If during that process you notice
that his license is just a “STATE INDENTIFICATION CARD, TO BE USED FOR
IDENTIFICATIONI PURPOSES ONLY”, then you know that the gentleman in question is
probably not as mature as the age on his card suggests, because he is not
mature enough to know that drinking and driving is fucking stupid.
Loosely related: be wary of guys
who overuse the term, “Age Ain’t Nothing But a Number” Because fans of this
phrase are not only grammatically poor, but there’s also a good chance that
they are child molesters.
Some
guys aren’t a big fan of their driver’s license picture. For their maturity test, you can take what I
like to call “The Tree Approach.” The Tree Approach is where you check a man’s
natural maturity the same way you’d check the age of a tree, by ring counting.

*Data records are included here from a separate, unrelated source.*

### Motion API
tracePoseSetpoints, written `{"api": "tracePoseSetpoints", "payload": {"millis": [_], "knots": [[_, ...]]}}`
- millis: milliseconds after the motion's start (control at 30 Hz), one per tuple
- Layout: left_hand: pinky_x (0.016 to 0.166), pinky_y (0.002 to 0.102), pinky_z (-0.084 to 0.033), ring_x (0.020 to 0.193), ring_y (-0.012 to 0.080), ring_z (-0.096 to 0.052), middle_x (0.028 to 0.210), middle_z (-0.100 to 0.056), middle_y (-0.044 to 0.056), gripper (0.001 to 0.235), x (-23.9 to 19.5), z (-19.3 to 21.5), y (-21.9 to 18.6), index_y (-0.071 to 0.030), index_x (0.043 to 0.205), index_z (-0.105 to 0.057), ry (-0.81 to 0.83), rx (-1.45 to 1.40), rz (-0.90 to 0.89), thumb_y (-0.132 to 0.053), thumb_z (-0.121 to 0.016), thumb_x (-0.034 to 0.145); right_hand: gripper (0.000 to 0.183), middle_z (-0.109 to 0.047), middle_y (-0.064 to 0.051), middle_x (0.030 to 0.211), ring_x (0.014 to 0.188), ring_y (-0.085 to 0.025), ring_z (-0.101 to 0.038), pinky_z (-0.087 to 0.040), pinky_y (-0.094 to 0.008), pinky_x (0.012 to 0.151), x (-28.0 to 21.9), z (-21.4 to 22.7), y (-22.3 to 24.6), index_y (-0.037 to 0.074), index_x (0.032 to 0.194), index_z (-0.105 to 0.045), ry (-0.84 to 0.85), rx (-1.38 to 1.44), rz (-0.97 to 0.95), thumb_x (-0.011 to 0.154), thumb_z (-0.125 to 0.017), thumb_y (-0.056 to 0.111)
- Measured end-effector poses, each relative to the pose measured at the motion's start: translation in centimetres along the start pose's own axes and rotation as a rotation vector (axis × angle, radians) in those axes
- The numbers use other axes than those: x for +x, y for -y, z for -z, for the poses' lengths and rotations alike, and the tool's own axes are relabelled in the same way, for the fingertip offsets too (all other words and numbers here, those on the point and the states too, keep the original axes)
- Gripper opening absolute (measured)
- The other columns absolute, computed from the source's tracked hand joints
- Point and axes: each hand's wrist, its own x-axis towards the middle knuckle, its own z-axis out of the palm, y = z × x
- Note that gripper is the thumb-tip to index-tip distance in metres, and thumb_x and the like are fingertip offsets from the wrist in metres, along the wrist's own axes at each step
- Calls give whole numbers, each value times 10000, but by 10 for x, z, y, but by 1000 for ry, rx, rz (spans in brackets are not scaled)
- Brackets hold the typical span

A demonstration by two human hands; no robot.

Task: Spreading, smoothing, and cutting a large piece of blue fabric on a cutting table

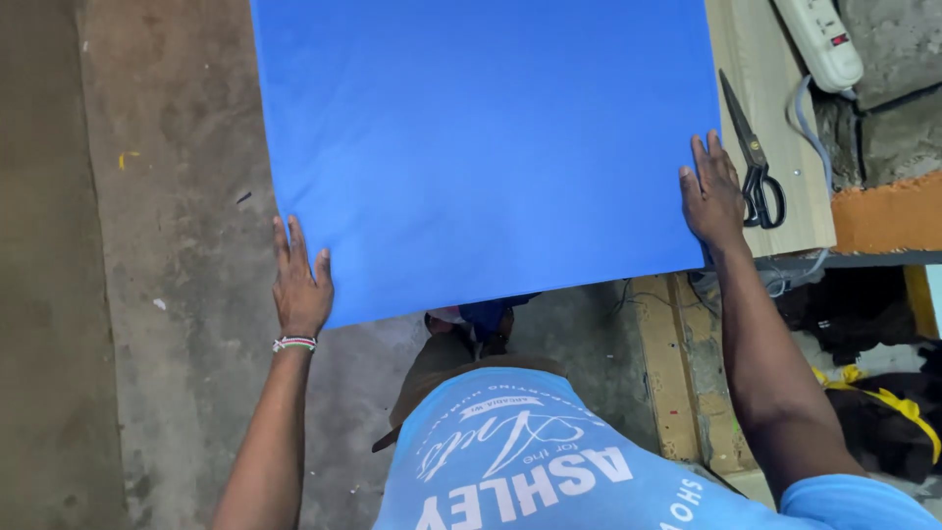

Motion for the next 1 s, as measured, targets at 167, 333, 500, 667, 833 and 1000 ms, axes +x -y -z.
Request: {"api": "tracePoseSetpoints", "payload": {"millis": [167, 333, 500, 667, 833, 1000], "knots": [[995, 568, -537, 1429, 402, -451, 1730, -159, 83, 679, -6, -3, 0, -196, 1683, -206, -52, -14, -20, -418, -448, 1089, 589, -200, -42, 1740, 1521, -426, -295, -278, -573, 1221, 1, 5, -2, 300, 1680, -286, 100, -47, -84, 1132, -336, 511], [993, 558, -543, 1455, 392, -425, 1730, -164, 95, 697, -1, -5, 2, -190, 1685, -195, -62, -35, -17, -444, -448, 1087, 593, -179, -78, 1743, 1521, -453, -289, -262, -566, 1240, 2, 11, 3, 261, 1684, -267, 142, -63, -52, 1142, -314, 496], [1020, 601, -507, 1454, 421, -411, 1724, -183, 101, 693, -6, 4, -5, -196, 1671, -189, -46, -70, 7, -440, -445, 1075, 642, -159, -159, 1744, 1546, -453, -220, -220, -561, 1253, 8, 13, -3, 200, 1689, -256, 226, -14, -45, 1120, -316, 491], [1065, 618, -465, 1502, 372, -349, 1719, -196, 68, 712, -7, -2, 2, -263, 1676, -151, -9, -78, 61, -530, -390, 1061, 641, -178, -183, 1737, 1544, -447, -234, -222, -569, 1246, 7, 17, -3, 198, 1682, -272, 228, 25, -49, 1116, -336, 492], [1110, 617, -423, 1545, 281, -295, 1723, -193, -9, 716, -3, -4, 0, -335, 1677, -122, 51, -31, 157, -613, -321, 1047, 652, -228, -105, 1734, 1540, -394, -276, -253, -533, 1251, 17, 9, -26, 283, 1645, -351, 238, 118, -117, 1057, -441, 549], [1145, 644, -376, 1487, 438, -358, 1641, -338, 199, 689, 3, -13, 8, -177, 1645, -299, -62, 9, 73, -483, -469, 1052, 442, -580, -36, 1540, 1498, -374, -427, -244, -553, 1265, 60, -39, -82, 265, 1429, -659, -57, -11, 98, 1058, -618, 502]]}}
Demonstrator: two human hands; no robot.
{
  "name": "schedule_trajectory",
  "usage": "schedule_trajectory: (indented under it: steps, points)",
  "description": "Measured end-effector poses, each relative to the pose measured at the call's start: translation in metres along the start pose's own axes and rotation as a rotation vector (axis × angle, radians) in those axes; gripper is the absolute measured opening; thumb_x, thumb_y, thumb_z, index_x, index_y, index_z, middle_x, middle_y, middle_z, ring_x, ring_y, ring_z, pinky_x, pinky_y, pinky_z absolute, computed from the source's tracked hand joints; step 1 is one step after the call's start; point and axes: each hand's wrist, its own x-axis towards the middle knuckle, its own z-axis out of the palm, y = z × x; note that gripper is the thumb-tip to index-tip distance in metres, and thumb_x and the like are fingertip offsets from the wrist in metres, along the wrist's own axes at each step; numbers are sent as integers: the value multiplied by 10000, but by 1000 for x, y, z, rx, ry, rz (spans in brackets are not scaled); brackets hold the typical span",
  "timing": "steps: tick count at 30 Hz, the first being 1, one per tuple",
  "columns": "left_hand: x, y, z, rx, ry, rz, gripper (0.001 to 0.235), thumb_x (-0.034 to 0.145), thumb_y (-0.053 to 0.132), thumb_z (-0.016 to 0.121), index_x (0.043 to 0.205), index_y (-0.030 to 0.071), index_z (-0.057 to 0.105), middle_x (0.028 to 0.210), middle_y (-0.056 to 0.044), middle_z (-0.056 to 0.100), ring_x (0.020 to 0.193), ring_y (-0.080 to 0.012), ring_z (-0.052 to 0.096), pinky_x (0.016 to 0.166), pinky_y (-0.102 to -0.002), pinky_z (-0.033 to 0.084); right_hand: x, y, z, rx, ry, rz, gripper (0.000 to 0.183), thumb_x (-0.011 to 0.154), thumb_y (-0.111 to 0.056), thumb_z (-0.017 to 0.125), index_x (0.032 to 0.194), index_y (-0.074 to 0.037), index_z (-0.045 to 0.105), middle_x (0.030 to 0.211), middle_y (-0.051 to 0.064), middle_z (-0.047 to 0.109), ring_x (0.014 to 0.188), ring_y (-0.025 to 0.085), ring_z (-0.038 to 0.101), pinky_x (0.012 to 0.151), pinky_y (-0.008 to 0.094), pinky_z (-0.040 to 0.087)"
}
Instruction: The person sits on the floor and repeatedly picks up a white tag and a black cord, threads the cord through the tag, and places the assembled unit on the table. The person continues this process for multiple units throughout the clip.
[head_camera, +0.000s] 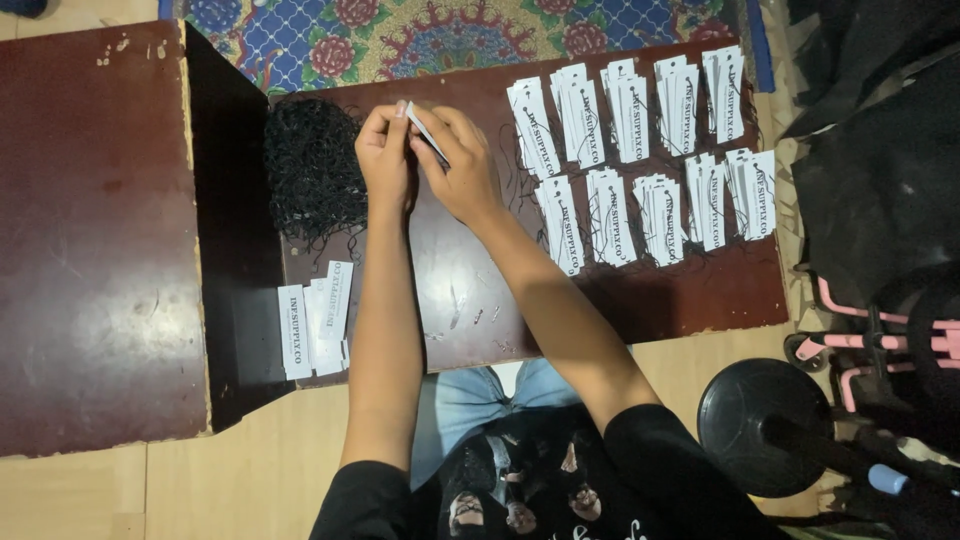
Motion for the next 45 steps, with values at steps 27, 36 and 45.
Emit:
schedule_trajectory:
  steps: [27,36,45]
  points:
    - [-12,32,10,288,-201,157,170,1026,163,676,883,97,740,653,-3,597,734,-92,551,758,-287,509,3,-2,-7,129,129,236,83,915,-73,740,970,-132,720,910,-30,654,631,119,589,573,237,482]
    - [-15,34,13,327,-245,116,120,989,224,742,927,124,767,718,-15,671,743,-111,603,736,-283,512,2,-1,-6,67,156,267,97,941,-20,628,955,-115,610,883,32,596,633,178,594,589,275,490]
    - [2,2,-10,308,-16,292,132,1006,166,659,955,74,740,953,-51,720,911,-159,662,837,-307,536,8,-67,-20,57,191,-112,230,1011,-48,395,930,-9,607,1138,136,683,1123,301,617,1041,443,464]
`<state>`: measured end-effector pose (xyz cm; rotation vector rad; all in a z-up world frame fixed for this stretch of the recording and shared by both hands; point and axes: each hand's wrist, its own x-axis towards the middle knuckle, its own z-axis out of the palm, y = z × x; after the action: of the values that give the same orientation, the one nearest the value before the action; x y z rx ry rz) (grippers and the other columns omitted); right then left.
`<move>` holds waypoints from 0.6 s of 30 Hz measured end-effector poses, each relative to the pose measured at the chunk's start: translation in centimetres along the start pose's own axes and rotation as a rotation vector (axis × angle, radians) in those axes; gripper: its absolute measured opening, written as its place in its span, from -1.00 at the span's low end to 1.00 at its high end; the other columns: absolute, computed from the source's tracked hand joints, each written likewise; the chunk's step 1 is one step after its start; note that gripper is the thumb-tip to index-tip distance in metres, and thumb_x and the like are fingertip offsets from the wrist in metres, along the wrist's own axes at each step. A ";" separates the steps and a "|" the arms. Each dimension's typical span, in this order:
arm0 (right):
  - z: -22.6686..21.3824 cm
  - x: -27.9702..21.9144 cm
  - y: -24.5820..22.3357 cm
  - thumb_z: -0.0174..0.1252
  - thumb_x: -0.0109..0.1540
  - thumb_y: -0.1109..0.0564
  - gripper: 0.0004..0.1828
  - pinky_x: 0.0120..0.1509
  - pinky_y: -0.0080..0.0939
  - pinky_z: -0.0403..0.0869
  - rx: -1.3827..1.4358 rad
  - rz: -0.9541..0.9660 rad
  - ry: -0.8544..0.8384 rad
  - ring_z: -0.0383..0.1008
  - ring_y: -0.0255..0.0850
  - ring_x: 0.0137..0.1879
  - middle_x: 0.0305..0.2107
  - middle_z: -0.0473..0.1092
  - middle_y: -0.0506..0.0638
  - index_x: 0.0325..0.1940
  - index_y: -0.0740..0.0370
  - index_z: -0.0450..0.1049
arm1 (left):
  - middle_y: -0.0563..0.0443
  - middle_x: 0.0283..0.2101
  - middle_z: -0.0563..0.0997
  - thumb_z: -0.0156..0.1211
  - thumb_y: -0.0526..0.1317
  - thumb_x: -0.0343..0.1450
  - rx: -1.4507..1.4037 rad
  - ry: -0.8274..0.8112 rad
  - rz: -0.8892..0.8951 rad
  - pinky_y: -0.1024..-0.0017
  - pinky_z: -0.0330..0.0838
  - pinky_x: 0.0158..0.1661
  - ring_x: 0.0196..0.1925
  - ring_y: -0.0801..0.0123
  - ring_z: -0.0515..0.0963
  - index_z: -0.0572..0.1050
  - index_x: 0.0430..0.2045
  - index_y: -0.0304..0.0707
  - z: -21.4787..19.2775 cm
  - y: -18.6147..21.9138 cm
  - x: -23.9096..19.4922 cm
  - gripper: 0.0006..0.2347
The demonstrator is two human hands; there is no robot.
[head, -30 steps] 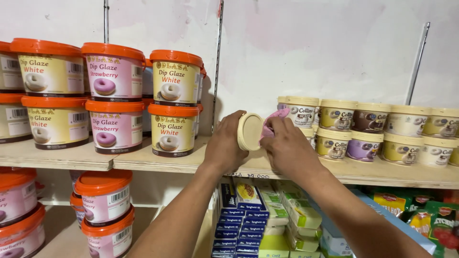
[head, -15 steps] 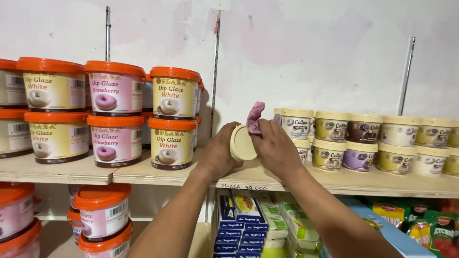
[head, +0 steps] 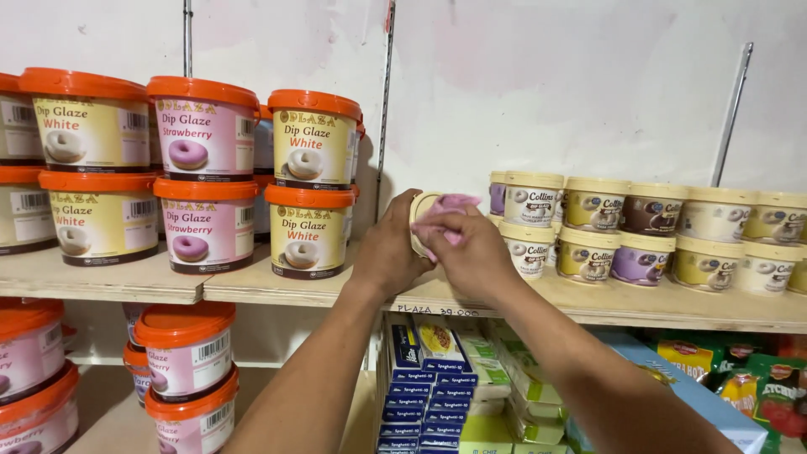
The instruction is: Wiping down containers of glaze on a grocery store shelf with a pink cloth.
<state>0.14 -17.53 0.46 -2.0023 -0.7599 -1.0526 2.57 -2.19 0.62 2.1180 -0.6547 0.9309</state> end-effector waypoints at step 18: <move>2.9 2.8 2.1 -0.01 0.36 0.05 -0.65 -0.61 -0.02 0.45 0.610 0.669 0.245 0.43 -0.04 -0.56 -0.49 0.40 0.13 -0.06 0.36 0.57 | -0.09 -0.25 0.68 0.44 0.25 0.18 -0.650 0.105 -0.278 0.21 0.50 0.02 -0.07 0.26 0.65 0.61 -0.12 -0.21 -1.2 0.8 -1.2 -0.42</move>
<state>4.39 -15.85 1.02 -1.3995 -0.1978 -0.5553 0.81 -1.60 0.63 1.5184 -0.5036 0.5676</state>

Now there are two different ways to
administer the ring-counting tree approach. Method #1: Like a tree, you can
chop off a man’s penis and count the number of rings on the inside of his
severed cock-flesh. Very few men would
ever approve of this transitional method (Bruce Jenner I’m looking at you).
Or you can use the more practical,
less insane method. Method #2: Count the rings on his finger. If a man is
wearing a wedding ring, then he should be significantly more mature than a man
who is not married. (PS: No sane married man would allow you to use method #1
on him because he would need permission from his wife to cut off his penis. And
contrary to popular belief, wives don’t want to cut off their husbands penises;
they just want to steal your balls. If their husbands didn’t have penises, then
the wives would have nothing to ignore, which would shift the power in any
marriage).
My
favorite male maturity test doesn’t involve government identification,
plant-life, or marital dismemberment. Oh no, my favorite male maturity test is
more of a wacky word-jumble. Here is what you do: you write the words PEANUT BUTTER in big bold
font on a piece of paper. Then you show it to a guy and when he starts to
giggle out-of-control you ask him what part of words PEANUT BUTTER are making
him laugh. This will give you a glimpse into the male psyche and tell you exactly
which level of maturity your man falls into. There are three distinct levels of
maturity.
Level
One: The Preschool Level
A Level
One Male (or preschool-level male) will look at the term…
PEANUT
BUTTER… and isolate the prefix PEA (as in urinate- I know it should be spelled
PEE, but preschoolers aren’t known for being great spellers [especially public
school kids who are more likely to call it piss or pre-cum]). When a young man of limited maturity thinks
about peeing, it is hysterical. Preschoolers love the potty humor, which is why
“Butt” remains effective as well. Calling a 3-4 year old a Pee-Butt is a great
insult, not only because it touches on the taboo subject of bowel abnormality
(let’s face it people, you’re not supposed to pee out of your butt.. that’s for
pooping) but also because it’s in a preschoolers comic wheelhouse.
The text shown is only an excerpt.